On review, each defendant asserts that the trial 
court erred. Defendants reassert their arguments made in 
the trial courts that a knowing mental state should have 
attached to the physical injury element, a conclusion we 
rejected in Owen. See Owen, 369 Or at 320. Additionally, 
each defendant makes the unpreserved argument that, if the 
knowing mental state does not apply to the physical injury 
element, then the minimum culpable mental state should 
be criminal negligence. In Owen, we held that the resultant 
physical injury element of the second-degree assault offense 
required a culpable mental state and, therefore, that the 
state must prove that the defendant was at least criminally 
negligent with respect to the physical injury. Id. at 322.
	
As a result, our decision in defendants’ cases initially 
is concerned with whether the holding in Owen extends to 
each defendant’s unpreserved argument on review that the 
result element of assault must have an associated culpable 
mental state. We exercise our discretion to review the error in 
each case under plain-error review, and we further conclude 
328	
State v. McKinney/Shiffer
that the error in each case was not harmless.

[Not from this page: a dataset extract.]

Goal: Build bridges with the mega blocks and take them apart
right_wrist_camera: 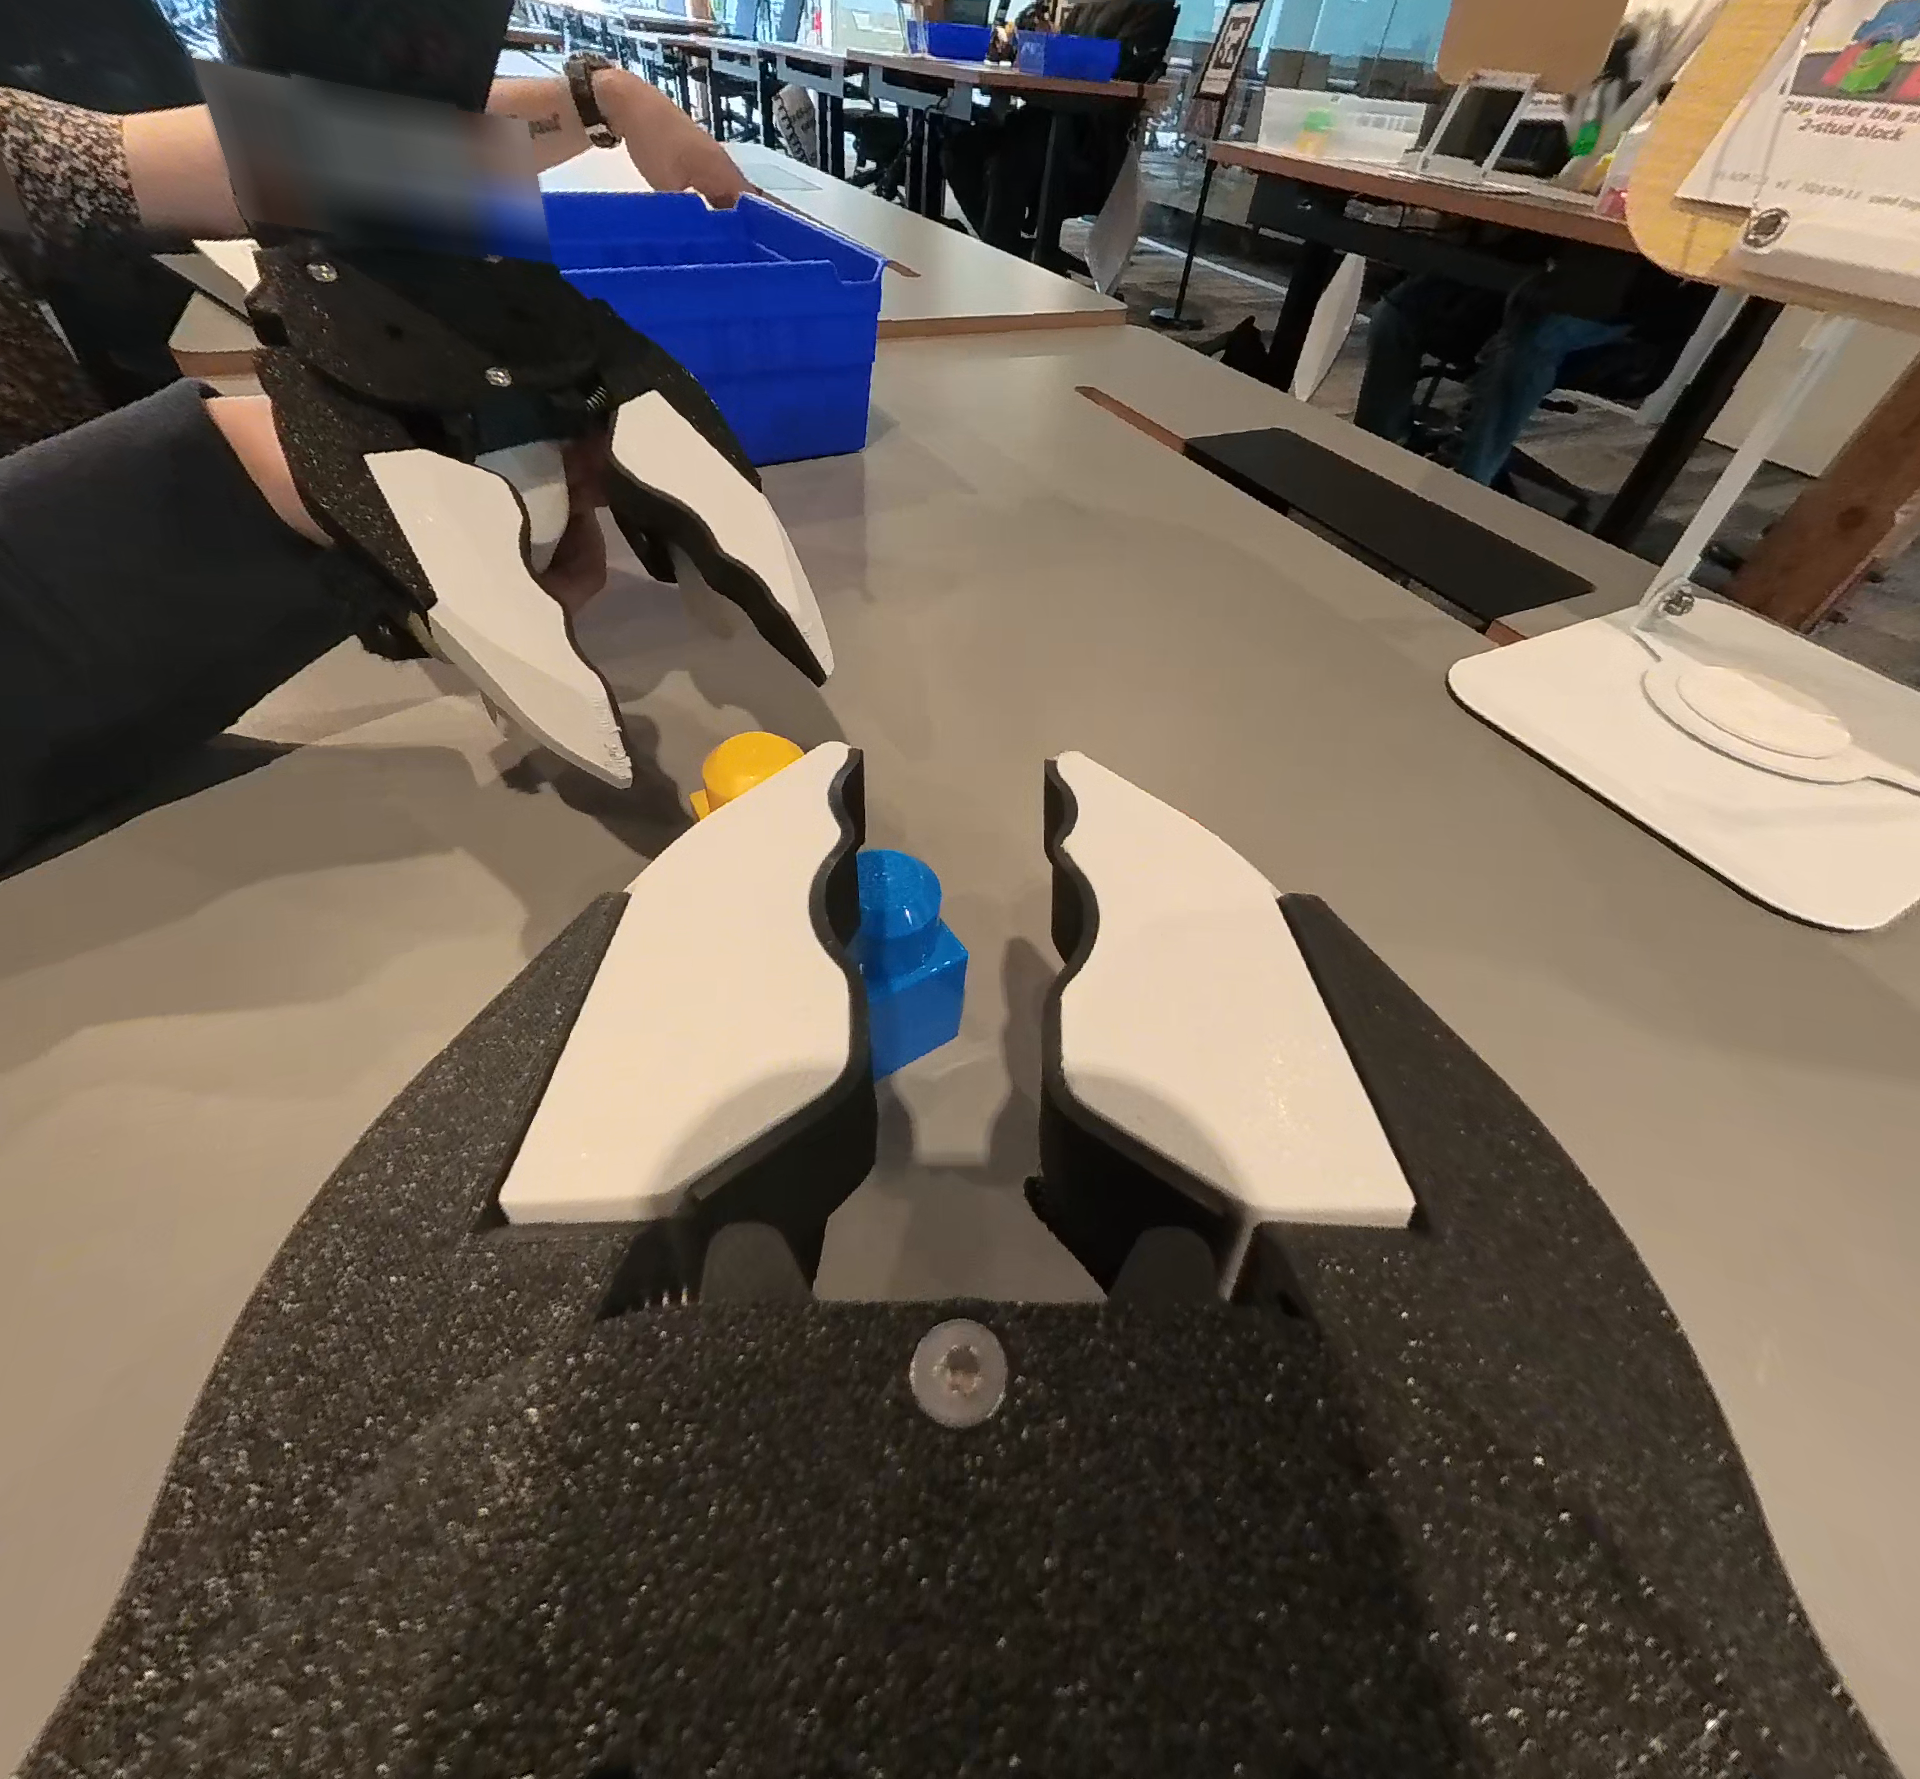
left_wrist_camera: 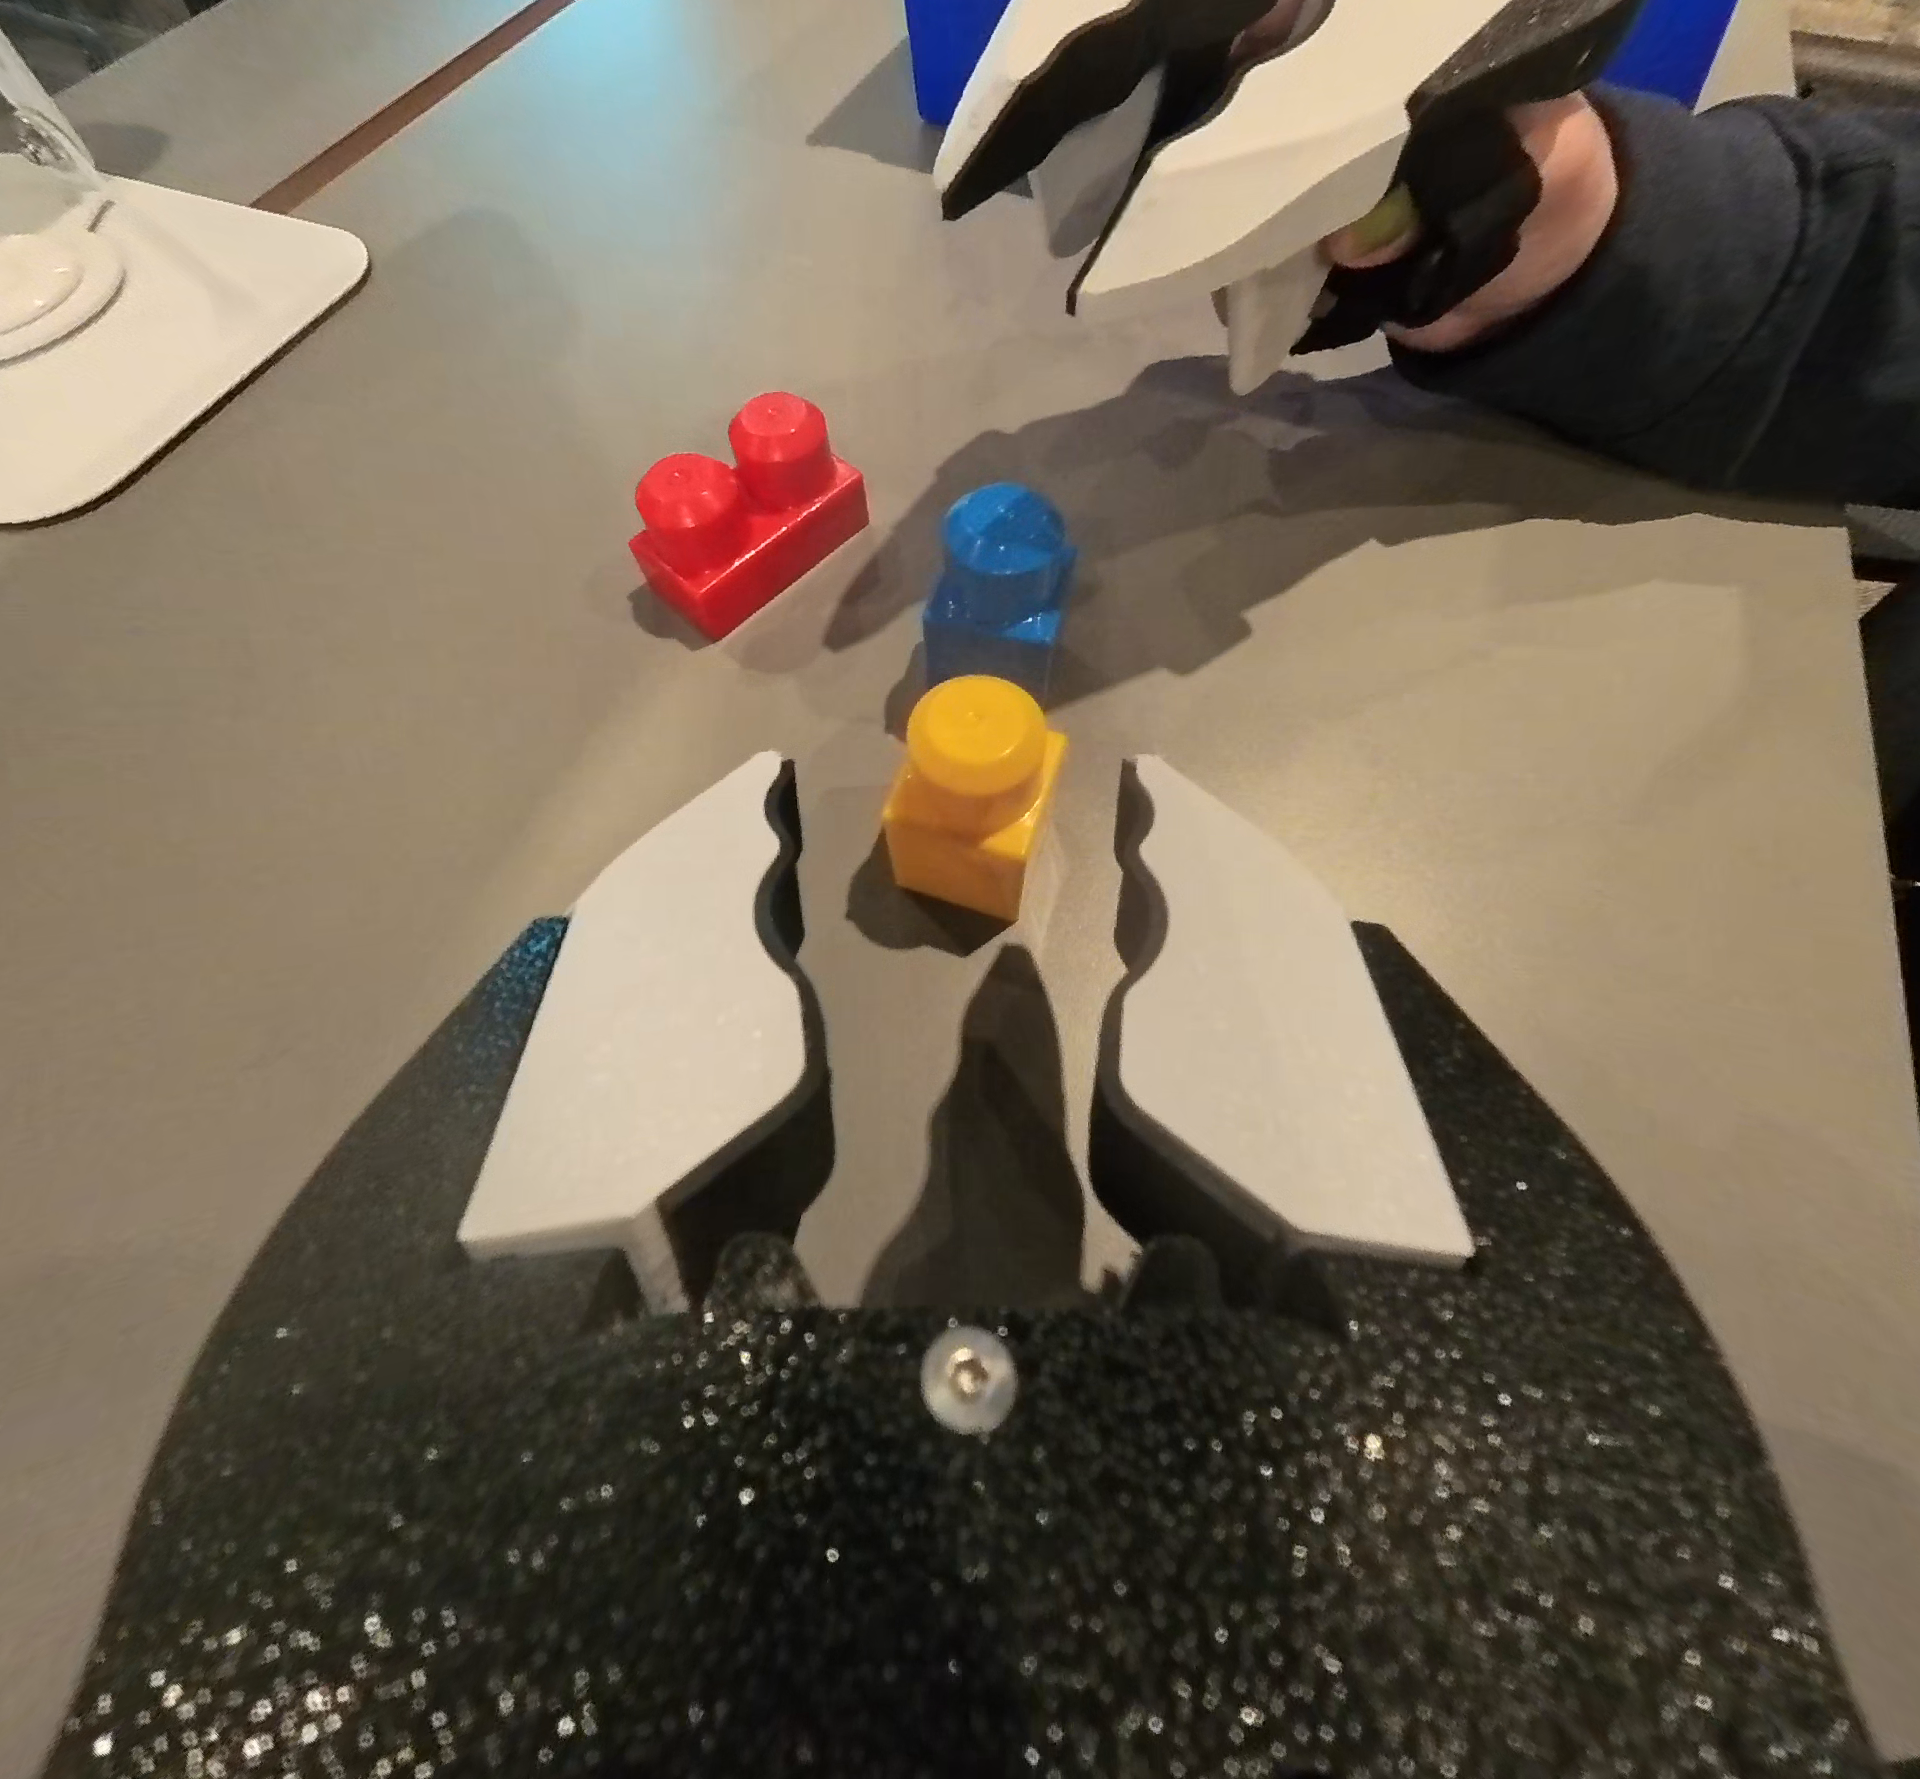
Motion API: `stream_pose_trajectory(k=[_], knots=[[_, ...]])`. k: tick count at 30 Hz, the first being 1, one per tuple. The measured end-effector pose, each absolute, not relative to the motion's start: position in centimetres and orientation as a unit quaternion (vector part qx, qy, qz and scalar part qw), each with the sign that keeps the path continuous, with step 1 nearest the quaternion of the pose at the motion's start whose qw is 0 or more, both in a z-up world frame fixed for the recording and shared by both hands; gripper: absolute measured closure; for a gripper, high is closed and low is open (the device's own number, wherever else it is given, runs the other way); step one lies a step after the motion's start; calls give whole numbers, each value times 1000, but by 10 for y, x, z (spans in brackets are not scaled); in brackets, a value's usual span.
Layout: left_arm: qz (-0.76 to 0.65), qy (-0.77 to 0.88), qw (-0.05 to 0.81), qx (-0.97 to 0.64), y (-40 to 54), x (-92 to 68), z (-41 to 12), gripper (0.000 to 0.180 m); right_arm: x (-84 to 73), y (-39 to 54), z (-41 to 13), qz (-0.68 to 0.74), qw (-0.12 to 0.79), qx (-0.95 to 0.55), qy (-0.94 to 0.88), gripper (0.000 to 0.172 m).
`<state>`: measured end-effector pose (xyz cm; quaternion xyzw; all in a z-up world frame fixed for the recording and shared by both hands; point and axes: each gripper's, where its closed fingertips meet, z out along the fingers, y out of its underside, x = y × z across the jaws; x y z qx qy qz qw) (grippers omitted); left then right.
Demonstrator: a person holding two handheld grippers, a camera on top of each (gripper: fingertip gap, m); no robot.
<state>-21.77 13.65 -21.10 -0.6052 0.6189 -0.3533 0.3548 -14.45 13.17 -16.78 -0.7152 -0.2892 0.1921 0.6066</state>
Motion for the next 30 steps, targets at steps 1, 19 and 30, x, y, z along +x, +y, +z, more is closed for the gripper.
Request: stream_pose_trajectory(k=[1,19,30], knots=[[-353,619,355,-605,137,-218,-211,123,-145,132,-168,192,606,-715,-290,139],[-350,616,355,-610,138,-219,-212,118,-145,130,-165,196,612,-708,-293,139],[-347,605,365,-616,136,-221,-207,110,-145,129,-160,195,623,-699,-292,135]])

Accordingly, 
we reverse the decisions of the Court of Appeals and in part 
vacate the judgment of conviction in each case.
I.  FACTS
A.  Defendant Shiffer
	
Shiffer was involved in an altercation at a store 
when he punched the victim on his right cheek. The punch 
fractured small bones in the victim’s face and required mul­
tiple procedures to suture a deep wound that penetrated 
to the bone. As a result, the victim spent two days in the 
hospital, and the injury caused temporary vision loss and 
left a permanent scar. The charges against Shiffer included 
second-degree assault under ORS 163.175(1)(a).1 He waived 
his right to a jury.
	
In his bench trial, Shiffer argued that the state 
had to prove that he “kn[ew] that that punch [was] going to 
result in serious physical injury.” He argued that Barnes no 
longer was good law in light of State v. Simonov, 358 Or 531, 
368 P3d 11 (2016). The state responded that, as this court 
had held in Barnes, the trial court was only required to find 
that defendant was aware of the assaultive nature of his 
conduct and that a knowing culpable mental state did not 
attach to the physical injury element.
	
The trial court, which watched a video recording
of the altercation from the store’s surveillance system, 
found that Shiffer knowingly and intentionally assaulted 
the victim and that he caused the victim serious physical 
injury. The trial court rejected defendant’s argument that 
a knowing mental state applied to the nature of the resul­
tant injury. The court distinguished the offense in Simonov, 
which involved unauthorized use of a motor vehicle and the 
element of the vehicle owner’s lack of consent, from assault 
offenses. The court observed that, in the context of the 
unauthorized use of a vehicle offense, “[t]he lack of authority 
[to use the vehicle] was not in any way the result of crimi­
nal actions” taken by defendant, but rather made the defen­
dant’s actions, when taken, criminal. (Emphasis added.) 
	
1  Pursuant to ORS 163.175(1)(a), second-degree assault is defined as “[i]nten­
tionally or knowingly caus[ing] serious physical injury to another.”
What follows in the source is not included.